Star-Telegram Staff Writer

March 19, 2008

A national support group for people molested by clergy is urging leaders of the Baptist General Convention of Texas to disclose the names of ministers reported for child molesting to protect potential victims. But convention leaders, who received the written demand Tuesday morning, said they will not publish unsubstantiated claims.

The names of those convicted are already posted on the convention's Web site, said Emily Prevost, the convention's associate coordinator of leader research.

And information on individuals who have confessed to abuse or been reported by a church for sexual misconduct is available to people holding "duly elected church offices," such as pastors, deacons and members of personnel committees, Prevost said.

A proposed legacy

The support group, Survivors Network of Those Abused by Priests, asked Jan Daehnert, the convention's interim executive director, to release names before leaving office at the end of the month.

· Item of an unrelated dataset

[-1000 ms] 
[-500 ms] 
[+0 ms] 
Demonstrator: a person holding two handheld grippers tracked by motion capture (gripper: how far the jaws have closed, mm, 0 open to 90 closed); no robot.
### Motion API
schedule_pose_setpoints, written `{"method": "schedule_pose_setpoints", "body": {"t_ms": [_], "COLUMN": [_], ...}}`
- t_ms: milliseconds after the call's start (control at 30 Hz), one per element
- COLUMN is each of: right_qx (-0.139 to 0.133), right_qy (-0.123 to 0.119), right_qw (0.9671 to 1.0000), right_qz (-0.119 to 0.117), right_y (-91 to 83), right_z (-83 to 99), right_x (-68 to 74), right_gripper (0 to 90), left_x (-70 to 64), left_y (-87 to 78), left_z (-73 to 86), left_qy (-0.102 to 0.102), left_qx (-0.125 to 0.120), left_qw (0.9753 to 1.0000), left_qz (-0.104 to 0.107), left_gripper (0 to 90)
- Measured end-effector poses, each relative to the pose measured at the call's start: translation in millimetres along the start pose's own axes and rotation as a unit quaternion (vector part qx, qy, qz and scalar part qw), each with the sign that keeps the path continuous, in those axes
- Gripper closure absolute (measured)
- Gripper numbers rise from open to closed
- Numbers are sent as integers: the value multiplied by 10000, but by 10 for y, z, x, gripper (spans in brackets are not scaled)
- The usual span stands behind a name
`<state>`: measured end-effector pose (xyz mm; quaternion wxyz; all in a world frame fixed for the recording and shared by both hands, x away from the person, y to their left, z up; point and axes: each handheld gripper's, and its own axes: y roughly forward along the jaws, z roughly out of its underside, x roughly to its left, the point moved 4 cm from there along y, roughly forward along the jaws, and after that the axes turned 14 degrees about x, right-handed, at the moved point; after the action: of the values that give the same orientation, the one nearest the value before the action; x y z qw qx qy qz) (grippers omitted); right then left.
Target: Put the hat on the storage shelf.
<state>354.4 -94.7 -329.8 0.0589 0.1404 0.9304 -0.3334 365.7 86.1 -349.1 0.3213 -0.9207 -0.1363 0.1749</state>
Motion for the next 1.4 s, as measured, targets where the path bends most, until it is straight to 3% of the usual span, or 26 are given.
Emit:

"His legacy will either be one of courage and compassion or of secrecy and recklessness," said Christa Brown of Austin, SNAP's Baptist outreach director, in a news release.

SNAP, which has offices in Chicago and St. Louis, says convention officials try to justify the file's secrecy by saying it protects victims' identities. Those identities can easily be preserved while still disclosing the names of the accused clergy, according to the letter sent from three SNAP officials.

Brown said the name of the clergyman who abused her was in the file, but "he was still able to continue as a children's minister in Florida."

The demands

SNAP wants the names of ministers in the file to be posted on the convention's Web site and in The Baptist Standard newspaper. The group also wants the accused clergy's congregations warned, and asks convention officials to turn the files over to secular authorities and to review victims' claims, not merely reports from church officials.

Prevost said the convention, which has 5,500 affiliated churches, is "very committed to protecting not just children but members."

She said the convention will reply to SNAP's letter.

"We don't just want to publish [the names] on the Internet," she said. "We don't have a way to substantiate. We don't even always have a victim's name. The vast majority don't involve criminal acts."